Austria’s Kurz stepping down: Austrian Chancellor Sebastian Kurz said Saturday
that he will step down in a bid to defuse a government crisis triggered by prosecutors’ announcement that he is a target of a corruption investigation.
Kurz, 35, said he has proposed to Austria’s president that Foreign Minister Alexander Schallenberg become chancellor. But Kurz himself will remain in a key political position: he said he will become the head of his conservative Austrian People’s Party’s parliamentary group.
Kurz’s party had closed ranks behind him after the prosecutors’ announcement on Wednesday, which followed searches at the chancellery and his party’s offices. But its junior coalition partner, the Greens, said Friday that Kurz couldn’t remain as chancellor and demanded that his party nominate an “irreproachable person” to replace him. The coalition government took office in January, 2020.

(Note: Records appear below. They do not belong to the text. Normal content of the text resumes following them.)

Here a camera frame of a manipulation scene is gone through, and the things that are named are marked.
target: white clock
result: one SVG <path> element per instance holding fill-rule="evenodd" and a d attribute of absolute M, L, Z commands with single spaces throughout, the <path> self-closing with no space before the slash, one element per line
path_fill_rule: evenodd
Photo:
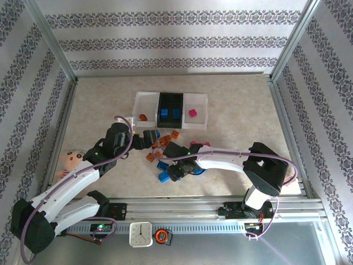
<path fill-rule="evenodd" d="M 150 222 L 132 222 L 130 224 L 130 246 L 149 247 L 152 242 L 152 224 Z"/>

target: blue object
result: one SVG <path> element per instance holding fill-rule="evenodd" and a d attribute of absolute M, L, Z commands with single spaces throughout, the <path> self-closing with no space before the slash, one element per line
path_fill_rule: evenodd
<path fill-rule="evenodd" d="M 157 168 L 159 168 L 160 170 L 163 170 L 164 172 L 166 172 L 168 170 L 169 165 L 167 163 L 164 163 L 162 161 L 159 161 L 157 164 Z"/>
<path fill-rule="evenodd" d="M 168 117 L 168 109 L 161 109 L 161 117 L 166 119 Z"/>
<path fill-rule="evenodd" d="M 160 182 L 166 182 L 167 180 L 169 180 L 169 175 L 167 172 L 162 172 L 161 174 L 158 175 L 158 179 Z"/>
<path fill-rule="evenodd" d="M 180 109 L 173 109 L 173 118 L 174 120 L 180 119 Z"/>
<path fill-rule="evenodd" d="M 206 171 L 205 169 L 194 169 L 192 173 L 193 175 L 201 175 L 205 171 Z"/>

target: orange block
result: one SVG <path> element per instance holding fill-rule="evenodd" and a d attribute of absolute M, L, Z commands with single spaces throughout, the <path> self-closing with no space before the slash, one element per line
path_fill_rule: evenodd
<path fill-rule="evenodd" d="M 156 152 L 155 155 L 158 157 L 163 157 L 163 155 L 160 152 Z"/>
<path fill-rule="evenodd" d="M 146 159 L 149 160 L 150 162 L 153 162 L 154 156 L 152 155 L 152 153 L 149 153 L 149 154 L 146 156 Z"/>
<path fill-rule="evenodd" d="M 140 114 L 139 118 L 140 118 L 140 120 L 142 120 L 142 121 L 147 121 L 147 117 L 146 117 L 146 115 L 144 115 L 144 114 Z"/>
<path fill-rule="evenodd" d="M 172 132 L 172 138 L 177 139 L 179 137 L 180 133 L 178 131 L 173 131 Z"/>
<path fill-rule="evenodd" d="M 172 141 L 172 137 L 170 135 L 166 135 L 165 137 L 160 139 L 160 143 L 162 146 L 167 146 Z"/>
<path fill-rule="evenodd" d="M 152 149 L 156 149 L 158 147 L 158 142 L 155 142 L 153 145 L 152 145 Z"/>

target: stuffed animal
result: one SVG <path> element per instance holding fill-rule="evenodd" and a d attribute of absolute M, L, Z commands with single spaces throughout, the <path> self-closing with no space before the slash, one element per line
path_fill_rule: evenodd
<path fill-rule="evenodd" d="M 55 173 L 57 182 L 73 171 L 82 161 L 84 155 L 85 151 L 83 150 L 71 150 L 61 154 L 59 161 L 62 163 L 64 170 L 60 170 Z"/>

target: orange tape measure
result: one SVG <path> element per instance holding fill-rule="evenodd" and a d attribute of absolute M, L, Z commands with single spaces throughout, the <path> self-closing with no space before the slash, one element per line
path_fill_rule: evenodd
<path fill-rule="evenodd" d="M 168 238 L 170 234 L 170 240 L 169 244 L 167 244 Z M 156 233 L 153 235 L 153 237 L 156 239 L 156 242 L 161 245 L 167 245 L 170 246 L 172 243 L 172 238 L 173 238 L 173 232 L 170 231 L 169 229 L 158 229 Z"/>

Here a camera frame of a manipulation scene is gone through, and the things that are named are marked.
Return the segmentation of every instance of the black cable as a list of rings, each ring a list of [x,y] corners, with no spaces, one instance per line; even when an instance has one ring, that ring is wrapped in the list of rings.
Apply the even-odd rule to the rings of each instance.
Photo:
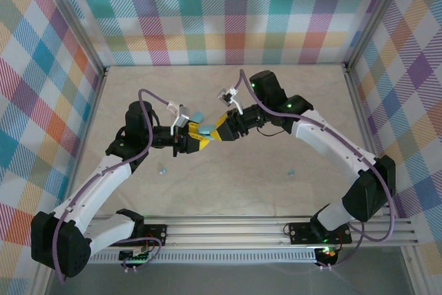
[[[282,229],[282,232],[286,235],[290,237],[290,234],[286,233],[285,231],[285,227],[287,227],[289,224],[285,224],[284,228]]]
[[[340,247],[339,247],[339,251],[341,251],[343,249],[343,236],[338,232],[338,236],[339,236],[339,240],[340,240]]]
[[[277,133],[274,133],[274,134],[264,134],[263,132],[260,131],[260,129],[258,127],[256,127],[256,130],[259,132],[259,134],[261,134],[262,136],[265,136],[265,137],[272,137],[272,136],[276,136],[277,134],[281,134],[281,133],[285,132],[285,130],[283,129],[283,130],[278,131]]]
[[[155,122],[157,122],[157,126],[159,126],[160,125],[160,119],[159,119],[157,113],[155,113],[154,110],[152,110],[152,116],[155,119]]]

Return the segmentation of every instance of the plaid wall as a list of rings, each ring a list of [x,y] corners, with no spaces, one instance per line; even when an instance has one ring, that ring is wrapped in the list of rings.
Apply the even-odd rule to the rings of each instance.
[[[107,65],[341,63],[376,0],[71,0]]]
[[[99,76],[53,0],[0,0],[0,294],[34,277],[30,221],[63,196]]]
[[[393,0],[354,79],[442,294],[442,0]]]

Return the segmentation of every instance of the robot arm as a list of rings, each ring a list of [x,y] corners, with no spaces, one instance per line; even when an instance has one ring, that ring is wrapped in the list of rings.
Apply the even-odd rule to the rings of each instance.
[[[330,232],[351,220],[368,221],[387,202],[385,192],[372,170],[356,155],[349,153],[333,135],[324,130],[325,127],[330,128],[330,125],[307,100],[298,95],[287,98],[272,72],[267,70],[258,73],[251,77],[250,81],[259,100],[270,110],[280,114],[304,115],[321,123],[322,128],[304,120],[272,115],[257,104],[243,109],[238,102],[232,101],[232,97],[238,91],[231,89],[222,92],[220,98],[227,105],[234,103],[238,109],[228,111],[218,120],[211,137],[221,141],[234,141],[248,135],[250,129],[262,127],[267,122],[282,127],[288,134],[304,140],[319,153],[328,157],[352,184],[342,200],[327,205],[311,218],[309,233],[314,234],[317,241],[323,242]],[[148,102],[144,102],[144,105],[152,122],[152,118],[156,117],[155,112]],[[193,153],[202,150],[210,142],[210,138],[199,134],[199,124],[187,121],[188,111],[184,107],[169,103],[168,107],[170,106],[173,106],[176,113],[174,125],[172,128],[160,126],[160,124],[153,127],[151,147],[160,149],[171,146],[174,156],[178,153]],[[390,193],[393,194],[395,190],[393,160],[386,155],[378,159],[349,140],[345,140],[374,165],[387,183]],[[39,212],[33,218],[31,223],[32,259],[54,268],[52,238],[61,219],[64,221],[57,237],[57,257],[61,272],[68,277],[76,276],[84,268],[90,256],[99,250],[119,240],[145,236],[144,217],[125,209],[119,210],[108,220],[94,225],[89,224],[109,195],[135,172],[147,154],[127,164],[121,164],[104,175],[103,170],[123,161],[132,160],[144,150],[148,141],[149,134],[141,105],[139,102],[133,102],[126,113],[126,126],[118,131],[115,140],[106,150],[107,156],[103,158],[90,179],[53,212],[49,214]],[[72,206],[73,198],[80,191],[82,194]]]
[[[249,129],[262,127],[267,122],[282,127],[288,134],[302,139],[327,157],[343,172],[352,185],[342,200],[322,208],[311,219],[311,230],[317,239],[322,241],[329,232],[349,221],[368,221],[387,202],[382,185],[372,170],[362,159],[349,152],[347,147],[324,130],[326,127],[333,128],[319,115],[318,111],[314,110],[313,105],[299,95],[287,98],[271,71],[266,70],[252,76],[250,82],[254,93],[267,108],[278,113],[292,113],[308,117],[321,123],[322,127],[318,128],[306,120],[278,117],[265,112],[259,105],[252,105],[243,109],[241,113],[235,109],[225,113],[218,120],[211,135],[217,140],[233,141],[248,135]],[[224,100],[228,97],[228,94],[221,95]],[[394,161],[386,155],[378,159],[343,135],[340,134],[340,136],[374,165],[387,183],[390,193],[393,194],[396,186]]]
[[[152,123],[155,112],[148,102],[144,102],[144,105]],[[179,106],[177,118],[181,118],[182,113],[182,106]],[[176,126],[153,127],[153,148],[171,146],[173,155],[176,156],[178,153],[199,151],[210,141],[209,138],[198,134],[198,124],[194,122],[181,121],[178,124],[175,121],[174,124]],[[61,219],[63,222],[57,237],[57,257],[61,272],[68,277],[76,276],[89,258],[101,249],[119,240],[145,236],[144,217],[125,209],[117,211],[108,220],[89,224],[111,193],[144,161],[147,153],[132,162],[122,162],[139,155],[148,141],[148,129],[140,103],[133,102],[126,113],[126,126],[118,131],[115,140],[106,150],[107,156],[102,159],[89,179],[51,213],[40,211],[32,219],[32,259],[54,268],[52,238]],[[104,170],[111,167],[111,171],[103,174]],[[81,193],[73,205],[73,200],[79,192]]]

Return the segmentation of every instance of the marble surface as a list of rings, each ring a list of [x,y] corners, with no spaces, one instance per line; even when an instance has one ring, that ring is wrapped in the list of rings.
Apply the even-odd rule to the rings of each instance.
[[[107,146],[124,125],[128,105],[137,91],[147,88],[206,115],[214,123],[227,107],[217,100],[222,88],[238,79],[240,67],[247,77],[270,69],[287,96],[299,94],[335,128],[362,144],[356,116],[340,66],[169,66],[112,67],[108,73],[97,115],[86,143],[75,186],[99,164]],[[244,107],[252,98],[244,85],[238,94]],[[163,125],[171,115],[153,98]],[[279,128],[267,124],[262,132]],[[160,175],[162,167],[167,173]],[[288,172],[294,169],[294,177]],[[151,149],[138,170],[119,186],[99,213],[132,209],[145,216],[249,215],[309,216],[340,199],[349,183],[337,169],[310,146],[282,133],[264,137],[252,130],[235,142],[212,141],[204,150],[173,158],[172,150]]]

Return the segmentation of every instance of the small blue block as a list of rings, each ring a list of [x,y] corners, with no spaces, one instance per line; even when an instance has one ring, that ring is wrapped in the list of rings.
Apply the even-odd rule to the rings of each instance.
[[[214,131],[216,126],[214,124],[203,124],[198,127],[198,133],[201,135],[210,135]]]
[[[195,112],[192,117],[191,121],[196,122],[197,124],[200,124],[204,120],[204,114],[203,112]]]

Kurz and his close associates are accused of trying
to secure his rise to the leadership of his party and the country with the help of manipulated polls and friendly reports in the media, financed with public money. Kurz, who became the People’s Party leader and then chancellor in 2017, denies wrongdoing.
US asks Mexico to allow DEA agents in: The new U.S. ambassador to Mexico, Ken Salazar, said Saturday the United States has asked the Mexican government to allow agents, including those from the Drug Enforcement Administration, to work in Mexico.
Last year, Mexico pulled foreign agents’ immunity from prosecution and imposed strict limits on their contacts with their Mexican counterparts. Analysts say that inevitably affects the DEA’s ability to do intelligence gathering on Mexican drug cartels.
Since some DEA personnel are already in Mexico, it appears the U.S. request is
for more to be allowed in, or for those here to be allowed to work more freely.
Assad allows exiled kin back into Syria: President Bashar Assad allowed his exiled uncle back into Syria to avoid serving a fouryear prison term in France, where he had spent more than 30 years, a Syrian pro-government newspaper reported late Friday.
Rifaat Assad’s lawyer confirmed his client has left France, denying he fled French justice.
Assad, 84, was sentenced last year for illegally using Syrian state funds to build a French real estate empire. Assad’s lawyer took the case to France’s highest court, which is yet to render its ruling.
Al-Watan, a pro-Syrian government newspaper, reported the return of the elder Assad, who fled Syria in 1984 after he led a failed coup attempt against his brother, late President Hafez Assad.